Подчеркну, что имел место и забавный случай, который в силу его очевидной случайности следует классифицировать как курьез. А именно: А. Б. Турецкий, действуя по собственной инициативе, без всяких «поползновений» со стороны М. А. Грамовой, пригласил их (вместе с дочерью, разумеется) в ресторан, на что М, А. Грамова дала, естественно, согласие безо всяких колебаний.
Около полудня они посетили ресторан «Бармалей» и находились в нем более двух часов.
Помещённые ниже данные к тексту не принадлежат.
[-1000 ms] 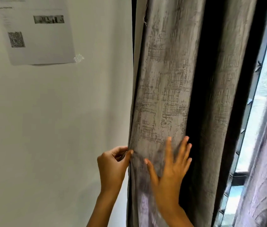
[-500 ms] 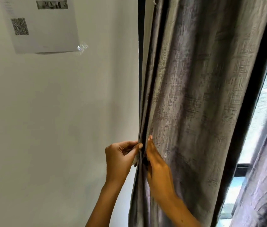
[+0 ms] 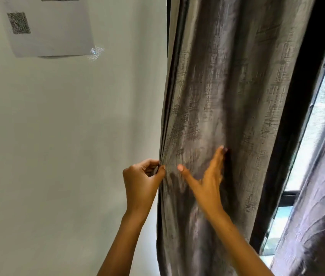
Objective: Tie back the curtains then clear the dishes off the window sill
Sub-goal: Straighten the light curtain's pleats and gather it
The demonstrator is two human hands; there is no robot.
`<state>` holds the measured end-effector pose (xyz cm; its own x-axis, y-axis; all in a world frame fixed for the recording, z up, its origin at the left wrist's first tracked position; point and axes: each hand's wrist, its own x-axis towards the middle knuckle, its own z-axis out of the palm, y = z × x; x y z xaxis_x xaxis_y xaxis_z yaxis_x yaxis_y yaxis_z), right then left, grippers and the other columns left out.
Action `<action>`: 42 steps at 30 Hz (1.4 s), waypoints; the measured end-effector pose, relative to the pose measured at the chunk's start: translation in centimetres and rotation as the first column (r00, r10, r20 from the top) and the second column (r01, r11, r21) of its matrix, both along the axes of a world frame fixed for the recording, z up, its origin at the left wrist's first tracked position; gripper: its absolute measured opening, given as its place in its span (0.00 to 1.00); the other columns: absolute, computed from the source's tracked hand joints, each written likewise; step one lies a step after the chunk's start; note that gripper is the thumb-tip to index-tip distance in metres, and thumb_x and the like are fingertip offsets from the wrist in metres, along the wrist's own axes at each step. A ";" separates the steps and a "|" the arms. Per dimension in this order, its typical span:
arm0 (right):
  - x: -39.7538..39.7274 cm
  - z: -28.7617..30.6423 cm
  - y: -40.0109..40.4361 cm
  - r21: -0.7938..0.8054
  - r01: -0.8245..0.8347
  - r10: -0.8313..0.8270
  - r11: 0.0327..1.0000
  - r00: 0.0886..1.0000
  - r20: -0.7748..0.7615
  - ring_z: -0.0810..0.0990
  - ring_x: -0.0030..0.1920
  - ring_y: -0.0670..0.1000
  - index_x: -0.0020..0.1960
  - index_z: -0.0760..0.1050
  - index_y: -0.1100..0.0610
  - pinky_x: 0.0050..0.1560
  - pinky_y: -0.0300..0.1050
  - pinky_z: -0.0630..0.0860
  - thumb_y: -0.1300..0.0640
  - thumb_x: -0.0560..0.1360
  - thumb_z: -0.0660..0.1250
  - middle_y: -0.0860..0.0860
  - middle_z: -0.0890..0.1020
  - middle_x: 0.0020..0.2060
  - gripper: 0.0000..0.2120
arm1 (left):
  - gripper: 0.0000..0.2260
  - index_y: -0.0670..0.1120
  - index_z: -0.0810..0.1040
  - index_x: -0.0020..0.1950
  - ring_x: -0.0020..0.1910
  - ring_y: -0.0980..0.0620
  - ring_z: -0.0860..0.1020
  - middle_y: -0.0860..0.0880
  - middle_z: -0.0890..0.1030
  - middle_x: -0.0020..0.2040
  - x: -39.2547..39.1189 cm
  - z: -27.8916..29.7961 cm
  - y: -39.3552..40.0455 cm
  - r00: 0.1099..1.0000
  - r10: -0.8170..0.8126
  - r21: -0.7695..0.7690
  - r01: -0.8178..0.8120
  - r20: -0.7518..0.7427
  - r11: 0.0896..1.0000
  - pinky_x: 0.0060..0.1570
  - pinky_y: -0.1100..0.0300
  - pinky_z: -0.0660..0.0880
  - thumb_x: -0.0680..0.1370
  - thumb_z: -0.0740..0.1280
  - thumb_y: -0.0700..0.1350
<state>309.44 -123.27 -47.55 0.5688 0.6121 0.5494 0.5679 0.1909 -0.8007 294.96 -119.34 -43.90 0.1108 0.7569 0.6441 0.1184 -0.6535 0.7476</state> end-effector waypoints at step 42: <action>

Так как в этом ресторане работает официантом наш штатный сотрудник, прапорщик Кахно Ю. В., группа «наружки» имела возможность с помощью привлечения указанного официанта установить как аудио- так и видеоаппаратуру скрытного наблюдения (сначала в общем зале, затем у бара).
Разговор М. А. Грамовой и А. Б. Турецкого носил доверительный характер, что и предполагалось нами в одной из версий развития событий.
В частности, М. А. Грамова сообщила в непринужденной форме А. Б. Турецкому о неоднократных явлениях ей призрака покойного отца, а также и то, что сегодня, 10 октября, ранним утром к ней являлась помимо отца покойная сестра с сыном и предсказала ей, что сегодня, после похорон, она посетит ресторан со своим будущим мужем, т. е. с Турецким, за которого выйдет замуж через неделю.
Как нами и предполагалось, эта информация чрезвычайно насторожила А. Б. Турецкого и, как нам показалось, он заподозрил ее в некоторой причастности к странной истории о самоубийстве ее сестры.
Побочным и не вполне учтенным нами отрицательным аспектом случившегося следует считать, что, заподозрив М.А. Грамову в сопричастности, Турецкий дело о самоубийстве, как показало дальнейшее развитие событий, не прекратил, а, напросившись к М.А. Грамовой в гости «на ночь, подежурить, на днях», вернулся на службу, с которой через минут двадцать — тридцать уехал вместе со своим стажером С. Седых пьянствовать на квартиру последнего.